CHAPTER XVIII
DEATH AND RESURRECTION
THE cold morning air brought Thibault back to consciousness; he tried to rise, but the extremity of his pain held him bound. He was lying on his back, with no remembrance of what had happened, seeing only the low grey sky above him. He made another effort, and turning managed to lift himself on his elbow. As he looked around him, he began to recall the events of the previous night; he recognised the breach in the wall; and then there came back to him the memory of the love meeting with the Countess and the desperate duel with the Count. The ground near him was red with blood, but the Count was no longer there; no doubt, Lestocq, who had given him this fine blow that was nailing him to the spot, had helped his master indoors; Thibault they had left there, to die like a dog, as far as they cared. He had it on the tip of his tongue to hurl after them all the maledictory wishes wherewith one would like to assail one’s cruellest enemy. But since Thibault had been no longer Thibault, and indeed during the remainder of the time that he would still be the Baron Raoul, or at least so in outward appearance, his demoniacal power had been and would continue in abeyance.
He had until nine o’clock that evening; but would he live till then? This question gave rise in Thibault to a very uneasy state of mind. If he were to die before that hour, which of them would die, he or the Baron? It seemed to him as likely to be one as the other. What, however, disturbed and angered him most was his consciousness that the misfortune which had befallen him was again owing to his own fault. He remembered now that before he had expressed the wish to be the Baron for four and twenty hours, he had said some such words as these:
“I should laugh, Raoul, if the Comte de Mont-Gobert were to take you by surprise; you would not get off so easily as if he were the Bailiff Magloire; there would be swords drawn, and blows given and received.”
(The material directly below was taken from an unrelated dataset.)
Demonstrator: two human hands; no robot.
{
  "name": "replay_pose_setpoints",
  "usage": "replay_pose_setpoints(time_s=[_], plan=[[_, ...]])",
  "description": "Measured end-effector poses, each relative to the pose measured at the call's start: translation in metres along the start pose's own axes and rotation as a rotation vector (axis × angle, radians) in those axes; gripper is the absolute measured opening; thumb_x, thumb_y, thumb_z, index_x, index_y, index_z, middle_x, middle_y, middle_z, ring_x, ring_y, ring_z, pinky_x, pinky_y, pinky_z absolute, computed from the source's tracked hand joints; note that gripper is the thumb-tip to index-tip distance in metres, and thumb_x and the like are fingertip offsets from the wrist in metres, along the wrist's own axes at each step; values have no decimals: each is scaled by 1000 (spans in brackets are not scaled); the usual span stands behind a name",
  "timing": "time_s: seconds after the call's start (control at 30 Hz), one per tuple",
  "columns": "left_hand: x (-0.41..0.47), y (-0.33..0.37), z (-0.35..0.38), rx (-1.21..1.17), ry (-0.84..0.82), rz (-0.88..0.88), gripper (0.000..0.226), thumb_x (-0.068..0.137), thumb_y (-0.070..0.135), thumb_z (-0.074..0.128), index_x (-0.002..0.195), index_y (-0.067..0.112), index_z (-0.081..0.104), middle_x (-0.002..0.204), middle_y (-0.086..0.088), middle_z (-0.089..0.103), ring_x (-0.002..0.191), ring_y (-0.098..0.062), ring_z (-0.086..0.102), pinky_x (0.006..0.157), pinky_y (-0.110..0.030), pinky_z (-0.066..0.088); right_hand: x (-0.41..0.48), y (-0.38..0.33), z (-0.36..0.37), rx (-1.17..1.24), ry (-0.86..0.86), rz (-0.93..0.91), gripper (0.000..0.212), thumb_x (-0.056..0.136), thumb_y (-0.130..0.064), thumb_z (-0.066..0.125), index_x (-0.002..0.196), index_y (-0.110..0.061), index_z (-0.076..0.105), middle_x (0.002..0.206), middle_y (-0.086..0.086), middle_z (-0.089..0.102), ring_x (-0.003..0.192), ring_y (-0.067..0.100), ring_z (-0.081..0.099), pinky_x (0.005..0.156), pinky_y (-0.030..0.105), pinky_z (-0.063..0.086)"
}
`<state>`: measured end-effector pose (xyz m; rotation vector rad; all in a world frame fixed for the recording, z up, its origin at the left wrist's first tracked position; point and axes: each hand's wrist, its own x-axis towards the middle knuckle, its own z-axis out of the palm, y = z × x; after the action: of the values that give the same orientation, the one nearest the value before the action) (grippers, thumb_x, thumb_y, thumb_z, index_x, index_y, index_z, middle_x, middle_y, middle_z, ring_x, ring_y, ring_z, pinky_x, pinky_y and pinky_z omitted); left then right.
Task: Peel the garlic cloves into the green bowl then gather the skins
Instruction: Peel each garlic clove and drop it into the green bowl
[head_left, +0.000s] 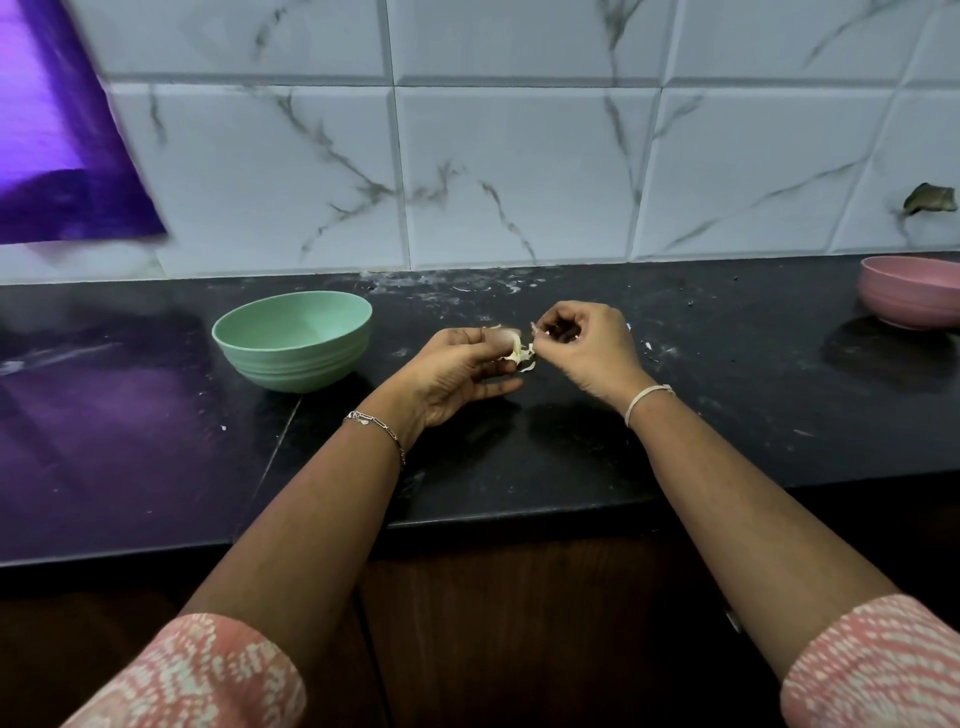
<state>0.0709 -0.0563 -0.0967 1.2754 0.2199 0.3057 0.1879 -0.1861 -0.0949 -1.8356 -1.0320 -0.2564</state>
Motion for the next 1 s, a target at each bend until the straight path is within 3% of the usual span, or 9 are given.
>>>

At last, with a terrible effort, and suffering the while excruciating pain, Thibault succeeded in dragging himself on to one knee. He could then make out people walking along a road not far off on their way to market, and he tried to call to them, but the blood filled his mouth and nearly choked him. So he put his hat on the point of his knife and signalled to them like a shipwrecked mariner, but his strength again failing, he once more fell back unconscious. In a little while, however, he again awoke to sensation; he appeared to be swaying from side to side as if in a boat. He opened his eyes; the peasants, it seemed, had seen him, and although not knowing who he was, had had compassion on this handsome young man lying covered with blood, and had concocted a sort of hand-barrow out of some branches, on which they were now carrying him to Villers-Cotterets. But by the time they reached Puiseux, the wounded man felt that he could no longer bear the movement, and begged them to put him down in the first peasant’s hut they came to, and to send a doctor to him there. The carriers took him to the house of the village priest, and left him there, Thibault before they parted, distributing gold among them from Raoul’s purse, accompanied by many thanks for all their kind offices. The priest was away saying mass, but on returning and finding the wounded man, he uttered loud cries of lamentation.
Had he been Raoul himself, Thibault could not have found a better hospital. The priest had at one time been Curé of Vauparfond, and while there had been engaged to give Raoul his first schooling. Like all country priests, he knew, or thought he knew, something about doctoring; so he examined his old pupil’s wound. The knife had passed under the shoulder-blade, through the right lung, and out between the second and third ribs.
He did not for a moment disguise to himself the seriousness of the wound, but he said nothing until the doctor had been to see it. The latter arrived and after his examination, he turned and shook his head.
“Are you going to bleed him?” asked the priest.
“What would be the use?” asked the doctor. “If it had been done at once after the wound was given, it might perhaps have helped to save him, but it would be dangerous now to disturb the blood in any way.”
“Is there any chance for him?” asked the priest, who was thinking that the less there was for the doctor to do, the more there would be for the priest.